“Like a Summer Thursday” (Townes Van Zandt)

Your song with a day of the week in the title song of the day is “Like a Summer Thursday” by Townes Van Zandt. This tune was originally released on Mr. Van Zandt’s 1969 album, Our Mother the Mountain. This was his second album, following his debut album, For the Sake of the Song, which was released the previous year. Like most of his albums, this one didn’t sell especially well (didn’t crack the Billboard charts at all) but it did cement his reputation as a “songwriter’s songwriter,” with tunes like “Tecumseh Valley,” “Be Here to Love Me,” the title song, and this one.

“Like a Summer Thursday” is a bittersweet love song, and a damned good one. I could tell you everything that’s great about it, but it’s probably best to let Mr. Van Zandt’s lyrics speak for themselves:

Her face was crystal
Fair and fine
And her breath was morning
And her lips were wine
And her eyes were laughter
And her touch divine
And her face was crystal
And she was mine

If only she
Could feel my pain
But feelin’ is a burden
She can’t sustain
So like a summer Thursday
I cry for rain
To come and turn
The ground to green again

If only she
Could hear my songs
’bout the empty difference
‘tween the rights and wrongs
Then I know that I
Could stand alone
As well as they
Now that she’s gone

Musically, “Like a Summer Thursday” is nothing special; none of Van Zandt’s tunes really were. They’re just good solid country/folk chords (I, ii, vi, IV, and V, mainly) with step-wise melodies that service the lyrics. That’s all they need to be.

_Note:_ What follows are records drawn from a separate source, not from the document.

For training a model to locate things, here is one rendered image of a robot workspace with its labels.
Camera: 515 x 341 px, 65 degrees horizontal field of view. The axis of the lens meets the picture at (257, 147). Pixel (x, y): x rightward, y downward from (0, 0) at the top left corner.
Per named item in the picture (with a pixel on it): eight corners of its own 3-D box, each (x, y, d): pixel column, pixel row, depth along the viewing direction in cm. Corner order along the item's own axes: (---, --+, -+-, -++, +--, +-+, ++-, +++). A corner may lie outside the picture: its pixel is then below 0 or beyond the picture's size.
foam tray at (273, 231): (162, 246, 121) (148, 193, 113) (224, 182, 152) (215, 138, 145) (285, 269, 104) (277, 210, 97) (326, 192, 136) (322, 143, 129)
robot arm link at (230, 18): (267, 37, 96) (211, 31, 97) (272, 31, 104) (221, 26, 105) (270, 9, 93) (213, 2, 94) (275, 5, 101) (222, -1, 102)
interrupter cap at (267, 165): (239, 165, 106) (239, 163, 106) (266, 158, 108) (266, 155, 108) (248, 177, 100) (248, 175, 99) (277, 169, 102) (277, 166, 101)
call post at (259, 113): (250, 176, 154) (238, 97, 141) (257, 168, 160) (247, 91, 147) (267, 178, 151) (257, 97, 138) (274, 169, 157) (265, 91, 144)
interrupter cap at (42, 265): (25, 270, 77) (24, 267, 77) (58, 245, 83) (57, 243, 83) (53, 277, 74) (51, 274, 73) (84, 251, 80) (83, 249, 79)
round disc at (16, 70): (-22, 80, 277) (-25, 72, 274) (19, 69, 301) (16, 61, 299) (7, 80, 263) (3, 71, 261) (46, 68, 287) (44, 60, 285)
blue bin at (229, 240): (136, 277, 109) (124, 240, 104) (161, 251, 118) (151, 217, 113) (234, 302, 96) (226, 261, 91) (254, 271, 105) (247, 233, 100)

Townes Van Zandt was born in 1944 and grew up listening to Lightnin’ Hopkins and Hank Williams records and watching Elvis Presley on the television. Diagnosed with manic depression while in college, his parents forced him to undergo three months of insulin shock therapy that erased most of his long-term memory. He started playing guitar and singing in the Houston area in 1965, originally playing covers by Bob Dylan and others, but soon branching out to writing and performing his own songs. At the encouragement of folk artist Mickey Newbury, who he met in a Houston coffee shop, Van Zandt moved to Nashville in 1968.

Living in Nashville fueled Van Zandt’s creative juices, and the years from 1968 to 1973 were some of his most productive. He released six albums during this period, including such now-classic songs as “Pancho and Lefty,” “To Live is To Fly,” “I’ll Be Here in the Morning,” “Tecumseh Valley,” and “If I Needed You.” Those and other songs brought him to the attention of other songwriters and performers, who acclaimed him as one of the best songwriters of his generation. His songs were recorded by artists like Nanci Griffith, Emmylou Harris, Lyle Lovett, Steve Earle, Don Williams, and Willie Nelson and Merle Haggard, who had a #1 country hit in 1983 with Van Zandt’s “Pancho and Lefty.”

Townes Van Zandt continuing writing, performing, and recording into the 1990s, but his demons and addictions (heroin and alcohol) kept him from attaining or enjoying any level of success. He passed away on January 1, 1997, after fracturing his hip during a fall at his home. After enduring several corrective surgeries, he checked himself out of the hospital, began drinking heavily, and, during the early morning hours of New Years Day, passed away from cardiac arrhythmia. He was 52 years old.